Many people find saving daunting, but you only have to put a little away regularly in order to make a big difference. The £2 savings scheme is the perfect example of an easy way to save if you only find yourself with a little bit spare each month. There are many variations of the £2 savings scheme. We list the most popular below.
Saving money each month can be a struggle, especially if you have a lot of outgoings as it is. Since the credit crunch hit in 2008, more and more households have felt the pinch, forcing them to leave saving money at the bottom of the list of priorities. In recent months, the squeeze on finances has begun to lift for many, although of course there are still challenges. If you’ve felt the benefits of the recent drop in fuel and food prices and you feel like it’s time to start putting a little bit away for emergencies, then you don’t have to start big.
Save Every £2 Coin You Come Across
Many people find £2 coins a bit special – they’re relatively new, having only been introduced in 1998. Many of us will remember a time before the £2 coin, so getting one as change can still feel rare.

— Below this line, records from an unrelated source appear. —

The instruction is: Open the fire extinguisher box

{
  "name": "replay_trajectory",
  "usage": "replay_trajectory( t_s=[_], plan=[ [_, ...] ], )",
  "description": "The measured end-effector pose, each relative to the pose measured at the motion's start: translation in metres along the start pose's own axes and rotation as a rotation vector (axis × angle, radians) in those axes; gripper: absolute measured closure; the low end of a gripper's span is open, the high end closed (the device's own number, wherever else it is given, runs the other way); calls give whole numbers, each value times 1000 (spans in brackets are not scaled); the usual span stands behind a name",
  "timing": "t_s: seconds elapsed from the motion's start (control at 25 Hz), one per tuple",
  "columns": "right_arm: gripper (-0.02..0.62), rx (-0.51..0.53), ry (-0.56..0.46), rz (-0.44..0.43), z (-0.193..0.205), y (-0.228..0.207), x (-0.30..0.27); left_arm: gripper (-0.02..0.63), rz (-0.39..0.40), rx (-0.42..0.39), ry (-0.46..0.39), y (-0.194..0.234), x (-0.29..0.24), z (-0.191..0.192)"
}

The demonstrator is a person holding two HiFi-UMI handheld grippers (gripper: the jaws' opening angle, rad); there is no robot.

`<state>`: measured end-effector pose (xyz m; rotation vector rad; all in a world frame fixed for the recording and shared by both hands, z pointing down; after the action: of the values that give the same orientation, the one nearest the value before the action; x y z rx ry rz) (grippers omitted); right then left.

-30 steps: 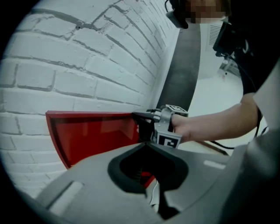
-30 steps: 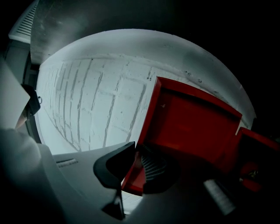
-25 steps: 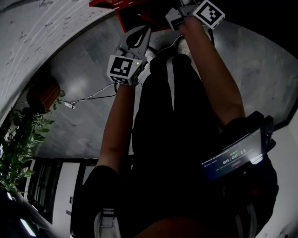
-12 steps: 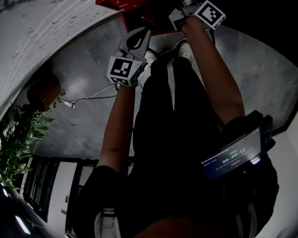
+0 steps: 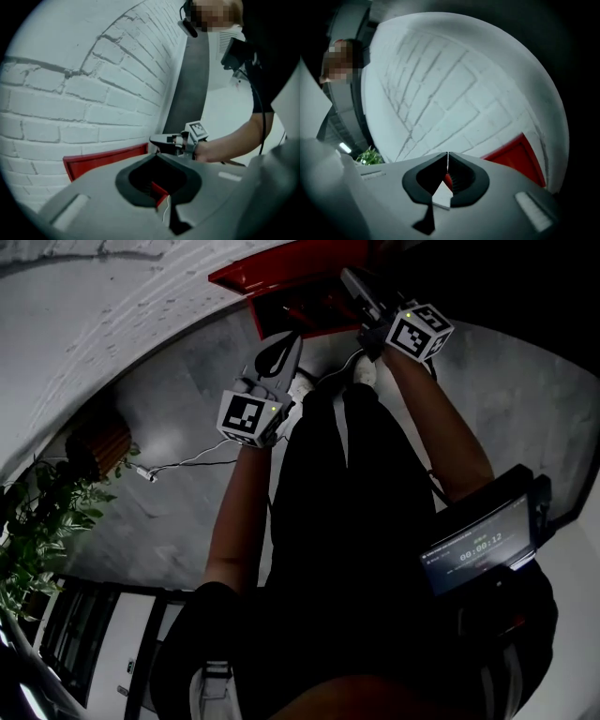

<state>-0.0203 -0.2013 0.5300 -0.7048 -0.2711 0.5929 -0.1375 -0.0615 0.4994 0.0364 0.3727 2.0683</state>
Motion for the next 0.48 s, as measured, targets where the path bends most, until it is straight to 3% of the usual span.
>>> replay_trajectory(
  t_s=[0.24,0.48],
  plan=[
    [586,331,72,-186,-47,96,40,606,93,-42,-53,-38,10,-76],
    [586,412,110,-363,-84,198,64,604,134,-67,-114,-71,35,-142]
  ],
)
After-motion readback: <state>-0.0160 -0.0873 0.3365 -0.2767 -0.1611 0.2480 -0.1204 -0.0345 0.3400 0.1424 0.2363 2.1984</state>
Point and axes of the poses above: the fingertips, and each gripper's own axes: x backward along the fingers, y to its left, z out of its underside, the point moved 4 cm from there along x, backward along the fingers, and after that the axes turned 10 degrees about -y, right-handed, at the moved point
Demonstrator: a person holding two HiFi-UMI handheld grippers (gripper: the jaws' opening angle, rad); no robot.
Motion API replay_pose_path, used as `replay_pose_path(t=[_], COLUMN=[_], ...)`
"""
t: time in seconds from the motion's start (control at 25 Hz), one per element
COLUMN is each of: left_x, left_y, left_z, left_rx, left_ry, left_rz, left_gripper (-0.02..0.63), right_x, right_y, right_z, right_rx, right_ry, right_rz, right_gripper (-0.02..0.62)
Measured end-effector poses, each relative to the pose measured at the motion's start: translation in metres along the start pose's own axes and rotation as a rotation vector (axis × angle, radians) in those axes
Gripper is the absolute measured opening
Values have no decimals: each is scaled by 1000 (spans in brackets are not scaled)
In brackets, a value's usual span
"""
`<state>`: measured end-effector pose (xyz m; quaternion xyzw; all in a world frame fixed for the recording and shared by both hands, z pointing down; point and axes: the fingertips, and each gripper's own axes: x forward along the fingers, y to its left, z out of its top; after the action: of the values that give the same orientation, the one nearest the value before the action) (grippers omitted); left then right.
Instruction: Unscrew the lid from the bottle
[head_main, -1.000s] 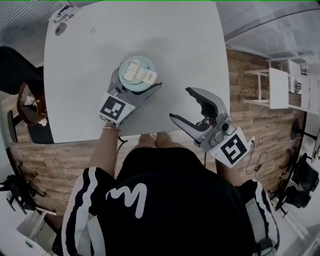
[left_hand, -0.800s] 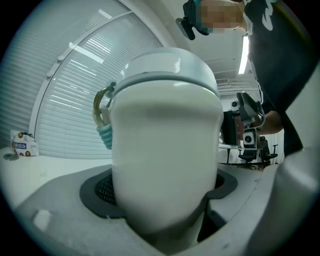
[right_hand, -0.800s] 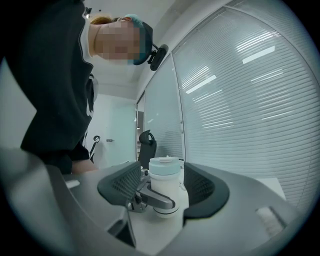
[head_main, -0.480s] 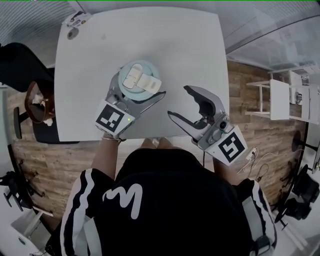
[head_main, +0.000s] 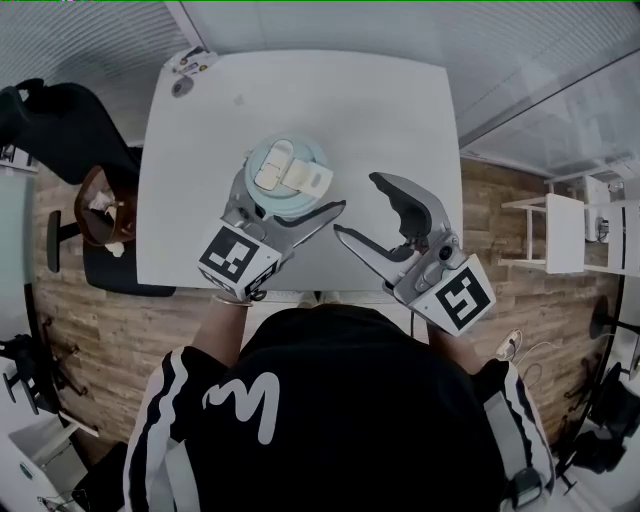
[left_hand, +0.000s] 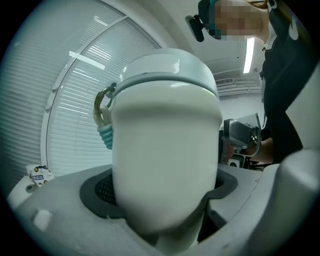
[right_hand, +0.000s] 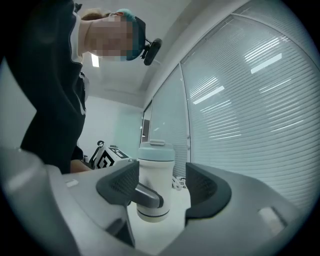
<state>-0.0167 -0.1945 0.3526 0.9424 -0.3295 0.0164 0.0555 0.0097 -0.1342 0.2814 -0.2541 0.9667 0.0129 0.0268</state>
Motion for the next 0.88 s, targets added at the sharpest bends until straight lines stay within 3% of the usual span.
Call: replay_pose_path(t=[0.48,0.88], left_x=[-1,1], left_y=[20,18], left_z=[9,19], left_rx=[2,18], left_ry=[-17,-26], left_rz=[129,160], left_gripper=[459,459], right_x=[50,77], right_y=[1,11], right_z=[35,43], right_rx=[-15,-23], right_ry=[-49,-57], right_rz=[-28,-30], right_gripper=[335,363])
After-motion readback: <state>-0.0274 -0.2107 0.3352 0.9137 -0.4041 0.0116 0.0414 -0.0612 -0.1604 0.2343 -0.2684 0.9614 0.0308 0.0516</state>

Saving each £2 coin you receive is a good way to build up a savings pot quickly. You may not notice £2 being taken out of your spending money every now and again, making it a pain-free way to save.
Save £2 Per Week
If you don’t deal with cash much, or if you feel that not seeing the physical money you’re putting away is a better incentive, you could set up a Standing Order (S/O) for £2 to come out of your account each week and be put into a savings account. This would give you £104 each year without really trying. Add interest to this from the savings account you choose (an ISA would give you tax-free interest), and you’re on your way to building up a little fund. As time goes on you can always increase your weekly transfer to £5 (giving you £260 per year) or even £10 (giving you £520).

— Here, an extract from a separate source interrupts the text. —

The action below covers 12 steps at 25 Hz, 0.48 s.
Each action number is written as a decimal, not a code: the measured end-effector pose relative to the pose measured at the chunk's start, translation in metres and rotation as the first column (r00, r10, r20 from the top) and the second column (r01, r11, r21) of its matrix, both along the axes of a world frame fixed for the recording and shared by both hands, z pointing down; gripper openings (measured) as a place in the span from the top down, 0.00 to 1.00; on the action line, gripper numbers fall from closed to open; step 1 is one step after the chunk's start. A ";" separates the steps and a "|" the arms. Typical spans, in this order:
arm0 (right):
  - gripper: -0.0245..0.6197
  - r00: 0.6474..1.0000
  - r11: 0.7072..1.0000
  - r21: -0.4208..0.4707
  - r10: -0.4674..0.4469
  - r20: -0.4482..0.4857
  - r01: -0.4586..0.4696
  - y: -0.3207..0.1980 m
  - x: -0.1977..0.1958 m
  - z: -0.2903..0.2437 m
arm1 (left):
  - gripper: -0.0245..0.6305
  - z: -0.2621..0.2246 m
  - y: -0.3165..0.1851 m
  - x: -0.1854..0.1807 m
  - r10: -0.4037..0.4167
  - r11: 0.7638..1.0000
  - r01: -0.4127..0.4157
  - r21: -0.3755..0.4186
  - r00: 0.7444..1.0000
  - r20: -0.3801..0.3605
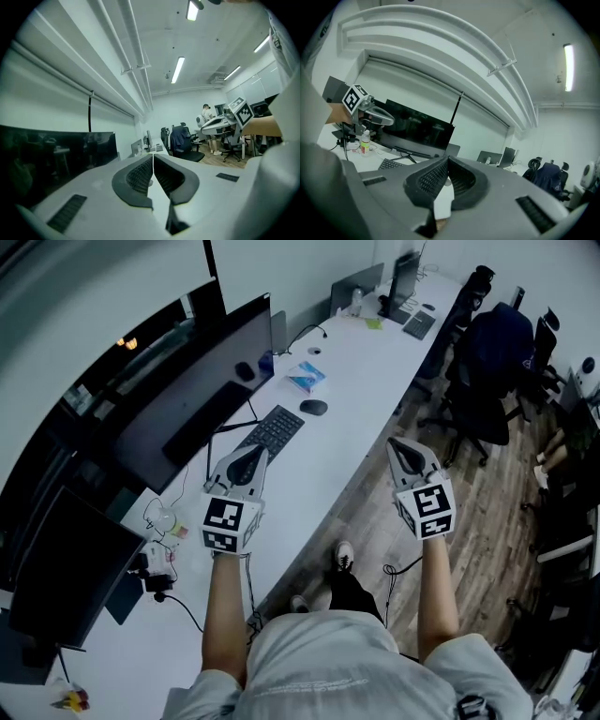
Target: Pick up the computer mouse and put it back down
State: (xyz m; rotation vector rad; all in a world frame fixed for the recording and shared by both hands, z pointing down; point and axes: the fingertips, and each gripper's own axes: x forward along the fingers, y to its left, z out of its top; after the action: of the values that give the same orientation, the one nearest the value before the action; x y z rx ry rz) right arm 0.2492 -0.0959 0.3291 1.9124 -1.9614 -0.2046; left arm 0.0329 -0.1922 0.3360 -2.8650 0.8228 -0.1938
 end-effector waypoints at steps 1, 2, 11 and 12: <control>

Save £2 Each Time You Spend Under £10
If you use your bank card to withdraw cash often and find that you always end up with lots of change that you spend here and there on pointless items, then you may want to try this version of the scheme. It takes away the cash element when you’re planning to spend a little money in a store that won’t charge you for using your card below £10. Say you’re in a supermarket and you only want to spend £6.99 – rather than taking out £10 and ending up with £3.01 rattling around in your pocket, pay for this purchase with card, then transfer £2 into your savings account. With online banking and account managing apps widely used, you could do this at the same time. This way, you put £2 safely away and you retain £1.01 in your bank account. Taking away the coins in your pocket also takes away the urge to spend them on things that you wouldn’t have bought otherwise.